Cependant, les règles du CRPA relatives au retrait n’étant applicables qu’aux actes administratifs édictés depuis le 1er juin 2016, l’exception prétorienne permettant à l’administration de retirer un acte réglementaire légal n’ayant reçu aucun commencement d’exécution n’est pas encore définitivement écartée.
Si le retrait d’un acte réglementaire légal semble aujourd’hui impossible pour les actes postérieurs au 31 mai 2016, le CRPA n’est pas revenu sur la jurisprudence du Conseil d’État autorisant l’administration à édicter des actes réglementaires aux effets rétroactifs.
La plus haute juridiction administrative ouvre en effet cette possibilité pour permettre à l’administration de répondre aux exigences expresses ou implicites du législateur [5] ou pour combler un vide juridique (consécutif ou non à une annulation juridictionnelle) dont l’existence est incompatible avec les prescriptions législatives ou avec le maintien de l’ordre public. [6]
B) Le retrait des actes réglementaires illégaux.
La jurisprudence antérieure à l’entrée en vigueur du CRPA permettait à l’administration de retirer un acte réglementaire illégal devenu définitif et n’ayant reçu aucun commencement d’exécution. [7]
Le Conseil d’État autorisait également le retrait d’un acte réglementaire illégal ayant reçu application lorsque la demande de retrait était formulée dans le délai de recours contentieux ouvert contre cet acte. Pour les demandes formulées au-delà de ce délai, l’administration était seulement tenue de procéder à l’abrogation de l’acte réglementaire illégal. [8]

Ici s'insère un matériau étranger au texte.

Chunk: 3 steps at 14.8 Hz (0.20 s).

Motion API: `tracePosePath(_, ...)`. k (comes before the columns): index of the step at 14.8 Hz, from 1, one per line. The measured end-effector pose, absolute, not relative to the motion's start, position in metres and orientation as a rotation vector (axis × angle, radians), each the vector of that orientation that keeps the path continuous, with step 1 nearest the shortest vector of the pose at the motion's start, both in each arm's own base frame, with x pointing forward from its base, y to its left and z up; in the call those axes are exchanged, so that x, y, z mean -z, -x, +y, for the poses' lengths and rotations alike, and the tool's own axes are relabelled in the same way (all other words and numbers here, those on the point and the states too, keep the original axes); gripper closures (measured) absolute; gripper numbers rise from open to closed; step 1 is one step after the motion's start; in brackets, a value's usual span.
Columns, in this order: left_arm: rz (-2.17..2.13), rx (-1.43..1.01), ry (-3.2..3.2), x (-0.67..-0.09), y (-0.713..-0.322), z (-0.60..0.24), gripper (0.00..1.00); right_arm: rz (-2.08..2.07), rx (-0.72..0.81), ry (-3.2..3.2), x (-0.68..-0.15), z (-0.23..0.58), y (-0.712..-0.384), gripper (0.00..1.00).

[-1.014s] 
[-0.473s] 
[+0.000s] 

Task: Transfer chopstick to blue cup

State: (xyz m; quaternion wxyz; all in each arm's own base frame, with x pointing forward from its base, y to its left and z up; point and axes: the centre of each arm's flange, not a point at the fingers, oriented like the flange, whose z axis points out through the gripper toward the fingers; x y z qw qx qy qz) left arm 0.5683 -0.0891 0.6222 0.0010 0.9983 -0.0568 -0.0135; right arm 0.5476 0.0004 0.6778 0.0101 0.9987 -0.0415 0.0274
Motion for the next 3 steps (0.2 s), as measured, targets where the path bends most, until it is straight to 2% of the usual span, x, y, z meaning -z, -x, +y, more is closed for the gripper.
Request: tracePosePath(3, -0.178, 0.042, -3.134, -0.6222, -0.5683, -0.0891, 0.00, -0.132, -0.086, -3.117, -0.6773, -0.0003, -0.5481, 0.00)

Toutefois, le CRPA semble avoir simplifié l’état du droit, puisque son article L. 243-3 ne permet à l’administration de retirer un acte réglementaire illégal que dans le délai de quatre mois qui suit son édiction. Ce nouveau délai semble s’aligner sur la jurisprudence traditionnelle relative au retrait des décisions explicites individuelles illégales créatrices de droits. [9]

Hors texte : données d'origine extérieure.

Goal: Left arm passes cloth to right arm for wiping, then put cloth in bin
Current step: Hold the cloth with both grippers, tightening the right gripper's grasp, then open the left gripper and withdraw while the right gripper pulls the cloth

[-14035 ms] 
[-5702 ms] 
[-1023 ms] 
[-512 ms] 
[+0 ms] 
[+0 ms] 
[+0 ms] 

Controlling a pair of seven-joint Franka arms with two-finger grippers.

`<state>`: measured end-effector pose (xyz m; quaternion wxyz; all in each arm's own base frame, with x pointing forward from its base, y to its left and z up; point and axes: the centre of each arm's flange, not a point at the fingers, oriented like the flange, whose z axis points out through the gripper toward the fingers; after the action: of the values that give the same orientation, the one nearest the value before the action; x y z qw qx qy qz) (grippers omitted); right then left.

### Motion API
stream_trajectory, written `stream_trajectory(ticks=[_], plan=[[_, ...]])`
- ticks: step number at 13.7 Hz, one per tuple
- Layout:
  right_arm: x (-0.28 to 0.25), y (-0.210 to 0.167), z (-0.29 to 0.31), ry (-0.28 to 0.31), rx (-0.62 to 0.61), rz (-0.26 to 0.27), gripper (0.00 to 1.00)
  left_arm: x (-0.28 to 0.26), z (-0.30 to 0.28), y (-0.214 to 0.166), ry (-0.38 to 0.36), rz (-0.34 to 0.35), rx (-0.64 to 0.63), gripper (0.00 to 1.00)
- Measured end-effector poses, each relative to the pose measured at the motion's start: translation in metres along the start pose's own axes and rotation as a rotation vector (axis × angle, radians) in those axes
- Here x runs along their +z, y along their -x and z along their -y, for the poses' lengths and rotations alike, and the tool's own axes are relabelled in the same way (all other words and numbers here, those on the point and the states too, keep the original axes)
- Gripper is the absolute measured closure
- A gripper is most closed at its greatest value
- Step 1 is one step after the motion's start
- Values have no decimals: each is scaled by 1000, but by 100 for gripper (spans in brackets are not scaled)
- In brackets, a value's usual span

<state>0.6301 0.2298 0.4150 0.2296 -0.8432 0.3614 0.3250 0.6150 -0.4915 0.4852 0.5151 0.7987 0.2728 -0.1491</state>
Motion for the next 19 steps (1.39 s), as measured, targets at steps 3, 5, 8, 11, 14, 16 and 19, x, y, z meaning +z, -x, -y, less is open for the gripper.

Par exception, l’article L. 243-4 du même code autorise néanmoins le retrait de toute mesure administrative à caractère de sanction sans condition de délai.

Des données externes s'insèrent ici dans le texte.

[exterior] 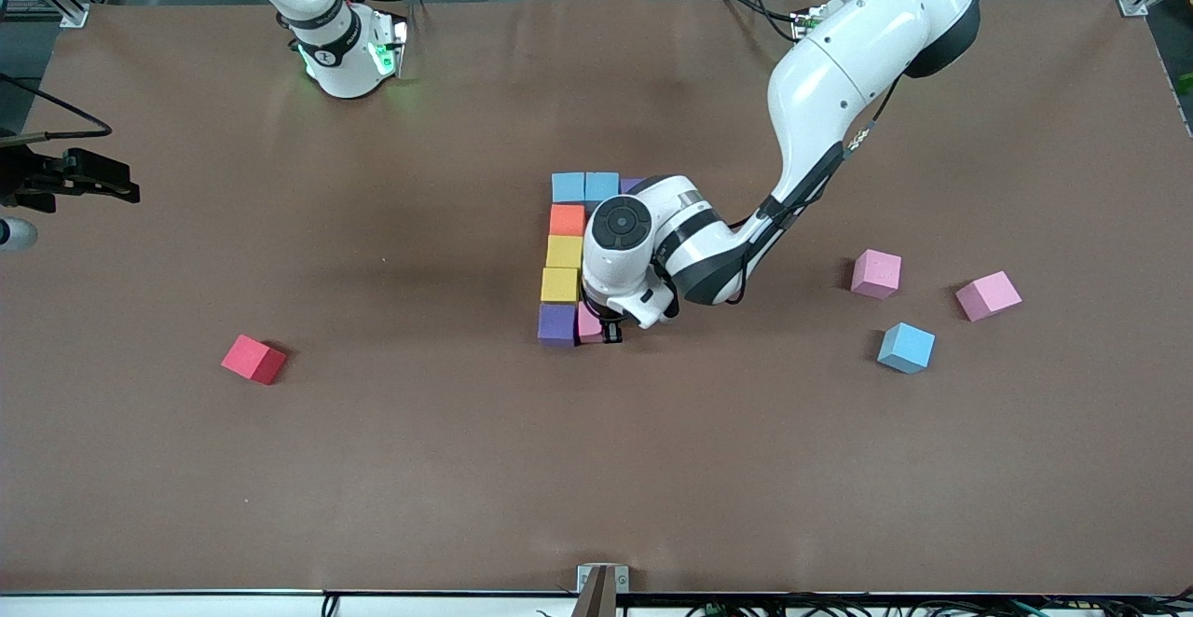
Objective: Arrange 11 blocks into digit 3
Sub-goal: 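Carry the light pink block beside the purple block with the left gripper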
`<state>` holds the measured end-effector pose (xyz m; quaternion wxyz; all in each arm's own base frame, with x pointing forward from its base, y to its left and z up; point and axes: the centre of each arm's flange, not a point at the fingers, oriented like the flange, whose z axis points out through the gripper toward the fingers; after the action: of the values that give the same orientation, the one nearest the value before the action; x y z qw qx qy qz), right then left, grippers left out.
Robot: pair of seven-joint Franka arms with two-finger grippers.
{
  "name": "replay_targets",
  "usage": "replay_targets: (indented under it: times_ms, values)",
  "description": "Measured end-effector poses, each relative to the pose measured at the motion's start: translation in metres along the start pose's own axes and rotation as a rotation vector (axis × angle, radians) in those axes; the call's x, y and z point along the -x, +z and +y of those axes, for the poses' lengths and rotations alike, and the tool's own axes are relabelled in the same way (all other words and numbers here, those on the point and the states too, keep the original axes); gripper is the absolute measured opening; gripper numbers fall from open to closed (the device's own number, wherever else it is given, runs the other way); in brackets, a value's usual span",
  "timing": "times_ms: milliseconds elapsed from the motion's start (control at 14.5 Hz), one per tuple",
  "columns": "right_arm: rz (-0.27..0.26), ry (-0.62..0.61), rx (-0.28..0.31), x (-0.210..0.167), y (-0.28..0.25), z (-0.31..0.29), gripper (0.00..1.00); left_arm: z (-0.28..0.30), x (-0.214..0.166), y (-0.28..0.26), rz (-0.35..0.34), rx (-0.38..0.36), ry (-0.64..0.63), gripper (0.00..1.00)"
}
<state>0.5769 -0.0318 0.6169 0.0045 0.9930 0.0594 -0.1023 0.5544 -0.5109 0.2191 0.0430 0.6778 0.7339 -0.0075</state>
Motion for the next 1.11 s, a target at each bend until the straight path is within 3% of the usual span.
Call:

Encore faut-il préciser que, les règles du CRPA relatives au retrait n’étant applicables qu’aux actes administratifs édictés depuis le 1er juin 2016, les règles prétoriennes susmentionnées relatives au retrait des actes réglementaires illégaux ne semblent pas encore devoir être définitivement écartées.
Discussion en cours :
La question de la succession des lois dans le temps n’est ici pas pertinente pour interpréter l’éventuel droit de l’administration a retirer un acte réglementaire n’ayant connu aucun début d’exécution, selon la date d’entrée en vigueur du CRPA.
Il suffit de rappeler que la codification du CRPA est réputée avoir été effectuée à droit constant - En d’autres termes, aucune disposition codifiée ne peut être lue comme revenant sur la jurisprudence administrative antérieurement en vigueur.
L’exception prétorienne autorisant le retrait en l’absence de début d’exécution reste donc toujours en vigueur.